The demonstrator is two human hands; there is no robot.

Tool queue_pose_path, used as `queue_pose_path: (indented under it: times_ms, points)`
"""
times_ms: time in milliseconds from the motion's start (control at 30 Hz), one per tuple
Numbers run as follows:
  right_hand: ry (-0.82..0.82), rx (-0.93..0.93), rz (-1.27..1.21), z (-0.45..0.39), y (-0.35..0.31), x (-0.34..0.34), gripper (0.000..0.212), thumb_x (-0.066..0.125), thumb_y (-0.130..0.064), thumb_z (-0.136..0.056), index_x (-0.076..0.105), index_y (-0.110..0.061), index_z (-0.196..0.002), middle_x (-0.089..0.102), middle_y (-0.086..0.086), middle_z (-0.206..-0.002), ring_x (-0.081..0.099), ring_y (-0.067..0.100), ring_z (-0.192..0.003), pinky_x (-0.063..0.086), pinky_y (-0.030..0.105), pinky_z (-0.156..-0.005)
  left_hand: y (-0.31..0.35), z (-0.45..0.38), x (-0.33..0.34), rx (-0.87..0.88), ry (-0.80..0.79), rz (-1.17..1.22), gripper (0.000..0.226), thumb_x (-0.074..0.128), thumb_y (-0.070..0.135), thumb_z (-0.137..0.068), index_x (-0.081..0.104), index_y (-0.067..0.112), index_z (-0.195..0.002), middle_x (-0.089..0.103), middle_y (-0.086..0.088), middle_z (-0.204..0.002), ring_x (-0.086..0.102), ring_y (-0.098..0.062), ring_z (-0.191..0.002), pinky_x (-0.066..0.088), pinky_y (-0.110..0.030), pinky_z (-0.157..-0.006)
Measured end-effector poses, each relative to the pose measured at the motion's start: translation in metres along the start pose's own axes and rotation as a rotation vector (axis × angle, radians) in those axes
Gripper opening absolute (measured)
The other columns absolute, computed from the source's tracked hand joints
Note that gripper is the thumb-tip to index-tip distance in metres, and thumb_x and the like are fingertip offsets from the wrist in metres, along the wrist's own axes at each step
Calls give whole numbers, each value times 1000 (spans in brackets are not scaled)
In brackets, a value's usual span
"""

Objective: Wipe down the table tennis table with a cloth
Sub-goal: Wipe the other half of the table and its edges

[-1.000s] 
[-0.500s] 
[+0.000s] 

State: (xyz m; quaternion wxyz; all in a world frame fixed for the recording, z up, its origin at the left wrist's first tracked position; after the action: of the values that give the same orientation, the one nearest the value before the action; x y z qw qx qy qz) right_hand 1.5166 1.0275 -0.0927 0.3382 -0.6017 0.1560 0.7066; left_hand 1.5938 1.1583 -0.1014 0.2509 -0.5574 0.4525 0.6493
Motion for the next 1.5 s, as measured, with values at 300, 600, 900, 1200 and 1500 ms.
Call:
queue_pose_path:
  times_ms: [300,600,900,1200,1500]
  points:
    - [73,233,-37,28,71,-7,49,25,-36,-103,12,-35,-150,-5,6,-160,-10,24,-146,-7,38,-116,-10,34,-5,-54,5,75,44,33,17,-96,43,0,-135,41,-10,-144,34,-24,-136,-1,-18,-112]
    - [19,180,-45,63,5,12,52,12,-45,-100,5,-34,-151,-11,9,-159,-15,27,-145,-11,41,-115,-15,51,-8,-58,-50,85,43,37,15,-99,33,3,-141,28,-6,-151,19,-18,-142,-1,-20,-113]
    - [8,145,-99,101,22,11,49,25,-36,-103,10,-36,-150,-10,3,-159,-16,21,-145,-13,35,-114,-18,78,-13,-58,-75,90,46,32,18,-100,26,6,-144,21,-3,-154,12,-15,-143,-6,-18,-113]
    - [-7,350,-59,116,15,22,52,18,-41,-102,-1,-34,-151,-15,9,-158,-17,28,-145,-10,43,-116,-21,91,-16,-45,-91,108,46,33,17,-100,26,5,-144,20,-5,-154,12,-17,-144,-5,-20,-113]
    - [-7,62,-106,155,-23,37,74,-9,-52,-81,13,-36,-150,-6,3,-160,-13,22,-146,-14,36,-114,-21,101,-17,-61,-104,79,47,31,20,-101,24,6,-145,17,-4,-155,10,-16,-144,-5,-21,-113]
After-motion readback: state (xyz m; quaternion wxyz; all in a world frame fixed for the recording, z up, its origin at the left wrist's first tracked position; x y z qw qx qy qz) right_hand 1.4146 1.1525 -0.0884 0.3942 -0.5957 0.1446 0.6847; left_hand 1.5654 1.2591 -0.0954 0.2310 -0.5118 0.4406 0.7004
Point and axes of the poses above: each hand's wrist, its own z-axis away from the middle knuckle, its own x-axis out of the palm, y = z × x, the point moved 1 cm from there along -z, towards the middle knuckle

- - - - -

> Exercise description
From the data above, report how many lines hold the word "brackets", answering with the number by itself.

> Reply
2